D’abord, les habitants d’Arganzuela l’ont rejeté, et maintenant ceux des environs de La Paz et San Cristóbal font de même : le projet de construction de la « Torre Panorama », une grande roue verticale géante de 260 mètres, se heurte une fois de plus au rejet des habitants du quartier où on envisage de construire ce qui serait non seulement le plus haut bâtiment de la ville, mais aussi le plus haut de sa catégorie au monde, dépassant même en hauteur l’Ain Dubai – la plus grande à l’heure actuelle.
La proposition, portée par Madrid Foro Empresarial – une organisation patronale comptant plus de 350 membres – et bien accueillie par la mairie de Madrid, prévoit la construction sur un terrain de l’Entreprise municipale des transports (EMT) aux abords des Cuatro Torres, avec plus de 10 000 mètres carrés constructibles et un investissement privé de 300 millions d’euros, selon ce qu’a annoncé il y a quelques jours El Mundo.

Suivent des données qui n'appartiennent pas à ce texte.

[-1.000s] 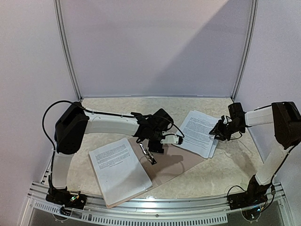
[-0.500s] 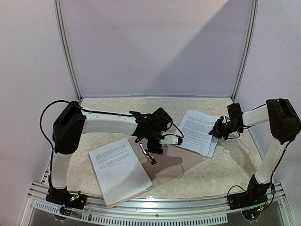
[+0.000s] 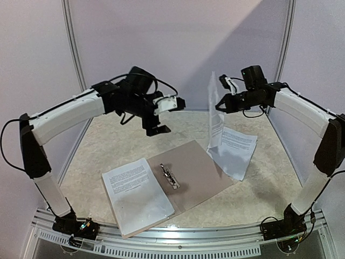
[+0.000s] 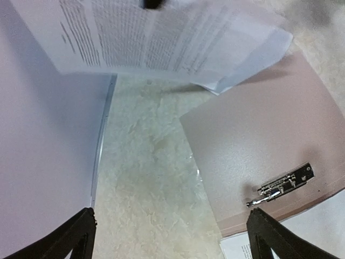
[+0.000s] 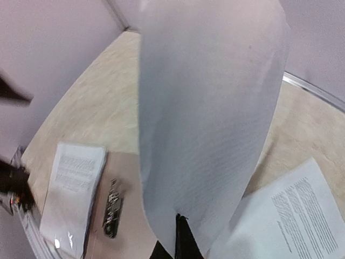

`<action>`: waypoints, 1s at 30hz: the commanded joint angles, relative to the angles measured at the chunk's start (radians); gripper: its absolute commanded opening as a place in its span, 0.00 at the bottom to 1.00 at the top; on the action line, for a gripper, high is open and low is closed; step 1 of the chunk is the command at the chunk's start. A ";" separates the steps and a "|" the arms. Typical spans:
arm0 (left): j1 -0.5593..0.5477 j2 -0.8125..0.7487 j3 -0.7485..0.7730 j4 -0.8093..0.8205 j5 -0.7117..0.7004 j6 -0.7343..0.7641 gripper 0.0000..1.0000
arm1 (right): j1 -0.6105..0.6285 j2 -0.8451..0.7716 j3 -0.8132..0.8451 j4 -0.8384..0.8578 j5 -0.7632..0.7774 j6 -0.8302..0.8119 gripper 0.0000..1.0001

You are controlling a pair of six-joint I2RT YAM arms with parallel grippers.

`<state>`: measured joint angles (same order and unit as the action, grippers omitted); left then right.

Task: Put the files into the folder
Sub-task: Pass from the right arm to the left

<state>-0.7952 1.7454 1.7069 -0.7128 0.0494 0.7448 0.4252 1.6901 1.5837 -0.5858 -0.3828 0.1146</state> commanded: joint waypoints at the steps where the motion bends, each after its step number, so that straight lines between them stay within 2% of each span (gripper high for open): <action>1: 0.053 -0.073 0.057 -0.127 0.100 -0.033 0.99 | 0.152 -0.043 0.032 -0.210 -0.136 -0.301 0.00; 6: 0.059 -0.121 0.066 -0.196 0.074 -0.045 1.00 | 0.261 -0.079 0.037 -0.181 -0.271 -0.341 0.00; 11: 0.059 -0.174 0.048 -0.204 0.054 -0.067 1.00 | 0.267 -0.129 0.024 -0.129 -0.371 -0.342 0.00; 15: 0.059 -0.199 0.059 -0.227 0.123 -0.085 0.99 | 0.267 -0.156 0.012 -0.107 -0.382 -0.370 0.00; 16: 0.059 -0.198 0.064 -0.247 0.165 -0.085 0.97 | 0.267 -0.161 0.006 -0.094 -0.381 -0.369 0.00; 18: 0.057 -0.195 0.072 -0.297 0.272 -0.071 0.75 | 0.266 -0.172 -0.008 -0.071 -0.381 -0.370 0.00; 21: 0.055 -0.212 0.044 -0.313 0.435 -0.045 0.30 | 0.266 -0.172 -0.009 -0.071 -0.384 -0.368 0.00; 23: 0.054 -0.214 0.042 -0.312 0.447 -0.055 0.03 | 0.266 -0.170 -0.013 -0.075 -0.370 -0.371 0.00; 24: 0.054 -0.214 0.043 -0.311 0.431 -0.062 0.00 | 0.265 -0.170 -0.016 -0.074 -0.361 -0.373 0.00; 28: 0.057 -0.217 0.033 -0.311 0.422 -0.066 0.00 | 0.266 -0.171 -0.029 -0.052 -0.316 -0.365 0.00; 29: 0.057 -0.217 0.033 -0.314 0.429 -0.068 0.00 | 0.266 -0.172 -0.035 -0.039 -0.279 -0.360 0.04; 30: 0.057 -0.216 0.034 -0.316 0.432 -0.068 0.00 | 0.266 -0.175 -0.048 -0.020 -0.235 -0.352 0.19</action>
<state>-0.7391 1.5467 1.7565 -0.9981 0.4248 0.6849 0.6930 1.5269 1.5673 -0.6628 -0.7261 -0.2462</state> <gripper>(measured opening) 0.018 0.027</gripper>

Cette grande roue verticale géante serait située à côté de l’hôpital de La Paz et tout près aussi de la Colonia de San Cristóbal, dont les habitants se battent depuis des années pour que la croissance de la ville et le développement de la zone en tant que pôle financier et d’affaires – avec des projets déjà en cours comme Madrid Nuevo Norte – ne les laissent pas dans l’ombre.
L’impact négatif sur le quartier dénoncé par les habitants

L’association de quartier San Cristóbal, dans le quartier de Castilla, a souligné les conséquences négatives que le projet aurait pour le quartier, en insistant sur le fait qu’il « a été proposé sans consultation des habitants ».
Parmi les arguments avancés : plus de circulation et d’embouteillages, plus de bruit et de pollution, un préjudice pour l’hôpital de La Paz (en soulignant que les patients et leurs proches n’ont pas besoin d’« un pôle de loisirs de masse et de saturation »), un impact visuel irréversible pour le quartier et la touristification des environs : « On n’a pas besoin d’une méga-attraction touristique. On a besoin d’un quartier où vivre », peut-on lire dans une publication percutante à ce sujet.
Les besoins du quartier
Face à cela, ils réclament un quartier calme, familial et agréable à vivre, où leurs besoins réels soient pris en compte, qui vont dans un autre sens : plus d’espaces verts et d’espaces publics, des équipements et des services pour les habitants, des logements abordables et sociaux, ainsi que des investissements qui améliorent leur qualité de vie.